**YOUR TASK**
Print the records below exactly, starting at the first line and stopping after the line that contains "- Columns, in". Leave out any pictures.

(Collected data)

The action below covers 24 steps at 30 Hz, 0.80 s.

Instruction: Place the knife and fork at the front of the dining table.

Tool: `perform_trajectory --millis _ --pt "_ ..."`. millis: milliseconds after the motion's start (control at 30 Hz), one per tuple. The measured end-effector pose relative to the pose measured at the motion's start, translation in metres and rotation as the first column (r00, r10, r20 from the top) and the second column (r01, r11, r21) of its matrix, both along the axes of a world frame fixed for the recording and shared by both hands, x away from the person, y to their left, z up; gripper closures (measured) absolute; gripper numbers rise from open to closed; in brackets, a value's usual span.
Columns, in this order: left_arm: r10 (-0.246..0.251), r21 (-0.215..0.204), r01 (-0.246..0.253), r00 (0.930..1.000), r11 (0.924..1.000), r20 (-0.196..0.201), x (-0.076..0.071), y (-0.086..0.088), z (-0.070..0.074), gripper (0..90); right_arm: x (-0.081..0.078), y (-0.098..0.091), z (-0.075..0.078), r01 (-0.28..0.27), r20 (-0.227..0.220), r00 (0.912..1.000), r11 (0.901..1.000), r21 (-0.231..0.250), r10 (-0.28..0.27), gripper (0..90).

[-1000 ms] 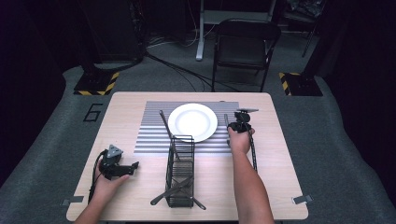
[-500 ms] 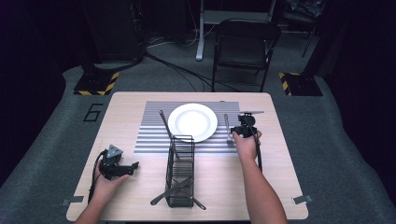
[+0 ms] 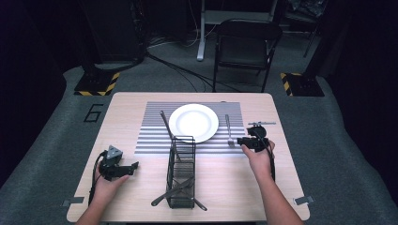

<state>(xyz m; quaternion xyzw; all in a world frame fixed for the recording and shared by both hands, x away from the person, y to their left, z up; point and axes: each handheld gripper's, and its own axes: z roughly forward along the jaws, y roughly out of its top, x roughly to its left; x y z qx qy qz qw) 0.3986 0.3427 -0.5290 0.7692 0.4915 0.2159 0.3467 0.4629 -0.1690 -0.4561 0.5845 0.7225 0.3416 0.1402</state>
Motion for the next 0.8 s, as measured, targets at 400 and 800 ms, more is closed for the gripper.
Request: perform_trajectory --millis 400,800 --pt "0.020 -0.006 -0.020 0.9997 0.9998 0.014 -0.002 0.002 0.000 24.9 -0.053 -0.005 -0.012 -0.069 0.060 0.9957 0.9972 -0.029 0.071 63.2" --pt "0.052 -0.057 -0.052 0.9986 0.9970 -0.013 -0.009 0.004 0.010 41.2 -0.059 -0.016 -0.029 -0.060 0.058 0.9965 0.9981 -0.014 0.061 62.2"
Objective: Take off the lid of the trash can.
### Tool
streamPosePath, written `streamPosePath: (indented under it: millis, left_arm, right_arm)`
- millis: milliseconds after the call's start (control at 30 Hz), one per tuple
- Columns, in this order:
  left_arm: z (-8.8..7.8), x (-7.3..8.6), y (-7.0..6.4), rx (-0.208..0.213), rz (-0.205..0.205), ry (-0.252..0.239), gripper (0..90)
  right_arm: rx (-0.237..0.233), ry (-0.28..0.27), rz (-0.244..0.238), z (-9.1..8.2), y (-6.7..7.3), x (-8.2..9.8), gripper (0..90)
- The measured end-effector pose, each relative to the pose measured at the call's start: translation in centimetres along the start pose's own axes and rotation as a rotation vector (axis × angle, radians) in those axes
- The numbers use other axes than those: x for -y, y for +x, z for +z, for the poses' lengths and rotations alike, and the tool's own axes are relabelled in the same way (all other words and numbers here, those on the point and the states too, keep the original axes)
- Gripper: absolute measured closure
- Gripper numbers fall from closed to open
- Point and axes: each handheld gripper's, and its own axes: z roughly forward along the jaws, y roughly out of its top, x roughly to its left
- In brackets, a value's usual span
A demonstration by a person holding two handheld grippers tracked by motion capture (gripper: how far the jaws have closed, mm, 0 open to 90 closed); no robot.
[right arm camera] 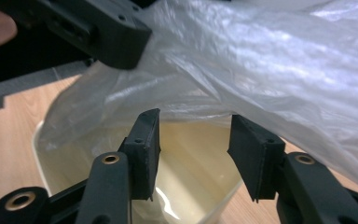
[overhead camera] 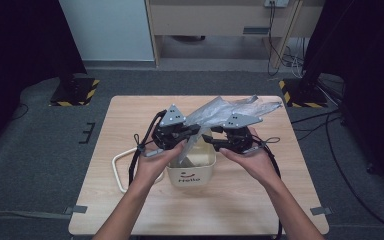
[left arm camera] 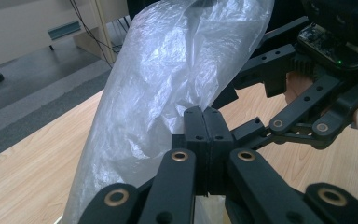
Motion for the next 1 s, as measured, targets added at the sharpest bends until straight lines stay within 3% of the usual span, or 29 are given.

**RESULT OF THIS TASK**
The action below covers 24 steps at 30 Hz, 0.80 s.

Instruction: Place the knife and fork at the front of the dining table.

Tool: `perform_trajectory --millis _ --pt "_ ..."`. millis: milliseconds after the motion's start (control at 30 Hz), one per tuple. The measured end-effector pose relative to the pose measured at the motion's start, translation in metres and rotation as the first column (r00, r10, r20 from the top) and the second column (r01, r11, r21) of its matrix, both along the axes of a world frame fixed for the recording and shared by both hands, x away from the person, y to their left, z up; gripper closures (measured) absolute; gripper numbers rise from open to closed; in brackets, a value's usual span.
Columns, in this order: left_arm: r10 (-0.246..0.251), r21 (-0.215..0.204), r01 (-0.246..0.253), r00 (0.930..1.000), r11 (0.924..1.000), r20 (-0.196..0.201), x (-0.076..0.071), y (-0.086..0.088), z (-0.070..0.074), gripper (0..90); right_arm: x (-0.081..0.078), y (-0.098..0.091), z (-0.075..0.078), r01 (-0.28..0.27), r20 (-0.227..0.220), r00 (0.912..1.000), r11 (0.901..1.000), r21 (-0.231..0.250), r10 (-0.28..0.27), gripper (0..90).

[-1000 ms] 
[-500 ms] 
[+0 ms] 

<state>(xyz m; quaternion xyzw; all in a world frame fixed for the recording and shared by both hands, x away from the person, y to their left, z up; point and axes: each handheld gripper's, and its own axes: z roughly forward along the jaws, y roughly out of its top, x roughly to its left; x y z qx qy qz qw) 0.3986 0.3427 -0.5290 0.7692 0.4915 0.2159 0.3467 0.4629 -0.1690 -0.4561 0.5845 0.7225 0.3416 0.1402</state>
Motion for the next 0.8 s, as measured, targets at 400 and 800 ms, more is closed for the gripper.
Request: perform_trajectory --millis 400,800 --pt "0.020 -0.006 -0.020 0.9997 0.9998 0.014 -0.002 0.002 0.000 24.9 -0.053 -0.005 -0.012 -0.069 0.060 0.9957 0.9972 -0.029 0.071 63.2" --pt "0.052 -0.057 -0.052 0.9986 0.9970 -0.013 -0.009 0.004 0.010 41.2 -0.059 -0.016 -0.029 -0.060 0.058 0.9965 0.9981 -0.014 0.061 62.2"
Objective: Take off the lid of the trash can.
### Tool
streamPosePath, written `streamPosePath: (indented under it: millis, left_arm, right_arm)`
- millis: milliseconds after the call's start (control at 30 Hz), one per tuple
- Columns, in this order:

There's no more to this exercise.